Your objective: The output should be all entries, each matching the original exactly.

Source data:

____________

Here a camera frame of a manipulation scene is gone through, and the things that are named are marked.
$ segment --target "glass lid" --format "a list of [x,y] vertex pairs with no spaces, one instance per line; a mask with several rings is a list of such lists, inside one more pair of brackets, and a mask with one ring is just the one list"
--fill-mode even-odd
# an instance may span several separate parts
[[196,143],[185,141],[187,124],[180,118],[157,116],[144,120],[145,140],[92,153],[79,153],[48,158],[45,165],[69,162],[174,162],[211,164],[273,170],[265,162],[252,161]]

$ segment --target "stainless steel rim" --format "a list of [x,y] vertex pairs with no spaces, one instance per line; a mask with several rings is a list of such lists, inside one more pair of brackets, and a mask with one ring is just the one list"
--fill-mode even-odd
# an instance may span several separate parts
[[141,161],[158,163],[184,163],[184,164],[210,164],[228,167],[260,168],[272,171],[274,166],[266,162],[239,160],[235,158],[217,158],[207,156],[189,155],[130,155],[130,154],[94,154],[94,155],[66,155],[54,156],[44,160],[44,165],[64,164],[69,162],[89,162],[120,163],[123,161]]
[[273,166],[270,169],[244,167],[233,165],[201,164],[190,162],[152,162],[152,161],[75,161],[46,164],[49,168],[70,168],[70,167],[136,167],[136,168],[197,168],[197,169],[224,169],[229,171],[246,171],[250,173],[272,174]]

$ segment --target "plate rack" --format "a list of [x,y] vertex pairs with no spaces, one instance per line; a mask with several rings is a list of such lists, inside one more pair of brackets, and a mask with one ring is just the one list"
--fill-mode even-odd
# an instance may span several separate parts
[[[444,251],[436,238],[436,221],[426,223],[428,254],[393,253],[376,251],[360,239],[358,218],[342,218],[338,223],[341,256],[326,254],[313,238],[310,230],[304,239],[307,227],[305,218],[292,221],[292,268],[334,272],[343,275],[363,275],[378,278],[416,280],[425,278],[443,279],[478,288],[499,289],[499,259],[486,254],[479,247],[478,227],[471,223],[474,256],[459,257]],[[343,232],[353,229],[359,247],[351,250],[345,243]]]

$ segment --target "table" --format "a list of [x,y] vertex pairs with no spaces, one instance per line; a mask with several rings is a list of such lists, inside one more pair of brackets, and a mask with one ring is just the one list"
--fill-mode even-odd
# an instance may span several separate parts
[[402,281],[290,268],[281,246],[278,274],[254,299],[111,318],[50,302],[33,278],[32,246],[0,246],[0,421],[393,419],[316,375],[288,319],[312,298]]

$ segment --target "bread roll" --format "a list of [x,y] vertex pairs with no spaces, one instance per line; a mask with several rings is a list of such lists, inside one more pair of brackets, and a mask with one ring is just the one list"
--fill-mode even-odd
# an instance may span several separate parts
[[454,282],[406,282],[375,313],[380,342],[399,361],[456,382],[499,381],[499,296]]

____________

Answer to this problem:
Here a camera frame of a manipulation scene is gone through, and the things that are named are marked.
$ segment --target "glass lid" --format "a list of [x,y] vertex pairs with no spaces, one instance per line; a mask with several rings is a list of such lists, inside one more pair of brackets, and a mask with one ring is just the one list"
--fill-mode even-odd
# an instance may span several separate parts
[[196,143],[185,141],[187,124],[180,118],[157,116],[144,120],[145,140],[92,153],[79,153],[48,158],[45,165],[69,162],[174,162],[211,164],[273,170],[265,162],[252,161]]

$ segment --target "stainless steel rim" --format "a list of [x,y] vertex pairs with no spaces, one instance per line; a mask with several rings is a list of such lists, inside one more pair of brackets, and a mask with one ring is just the one list"
--fill-mode even-odd
# an instance may span several separate parts
[[141,161],[158,163],[184,163],[184,164],[210,164],[228,167],[260,168],[272,171],[274,166],[266,162],[239,160],[235,158],[217,158],[207,156],[189,155],[130,155],[130,154],[94,154],[94,155],[66,155],[54,156],[44,160],[44,165],[64,164],[69,162],[89,162],[120,163],[123,161]]
[[273,166],[270,169],[244,167],[233,165],[201,164],[190,162],[152,162],[152,161],[75,161],[46,164],[49,168],[70,168],[70,167],[136,167],[136,168],[197,168],[197,169],[224,169],[229,171],[246,171],[250,173],[272,174]]

$ segment --target "plate rack" --format "a list of [x,y] vertex pairs with no spaces, one instance per line; a mask with several rings is a list of such lists, inside one more pair of brackets, and a mask with one ring is just the one list"
--fill-mode even-odd
# an instance may span several separate parts
[[[444,251],[436,238],[436,221],[426,223],[428,254],[393,253],[376,251],[360,239],[358,218],[342,218],[338,223],[341,256],[326,254],[313,238],[310,230],[304,239],[307,227],[305,218],[292,221],[292,268],[334,272],[343,275],[363,275],[378,278],[416,280],[425,278],[443,279],[478,288],[499,289],[499,259],[486,254],[479,247],[478,227],[471,223],[474,256],[459,257]],[[343,232],[353,229],[359,247],[351,250],[345,243]]]

$ segment --target "table" --format "a list of [x,y] vertex pairs with no spaces, one instance per line; a mask with several rings is a list of such lists, inside one more pair of brackets, and a mask with one ring is just the one list"
--fill-mode even-odd
# an instance may span several separate parts
[[402,281],[290,268],[281,246],[278,274],[254,299],[111,318],[50,302],[33,278],[32,246],[0,246],[0,421],[393,419],[316,375],[288,319],[312,298]]

$ segment --target "bread roll" --format "a list of [x,y] vertex pairs with no spaces, one instance per line; a mask with several rings is a list of such lists, inside one more pair of brackets, and a mask with one ring is just the one list"
--fill-mode even-odd
# an instance may span several separate parts
[[454,282],[406,282],[375,313],[380,342],[399,361],[456,382],[499,381],[499,296]]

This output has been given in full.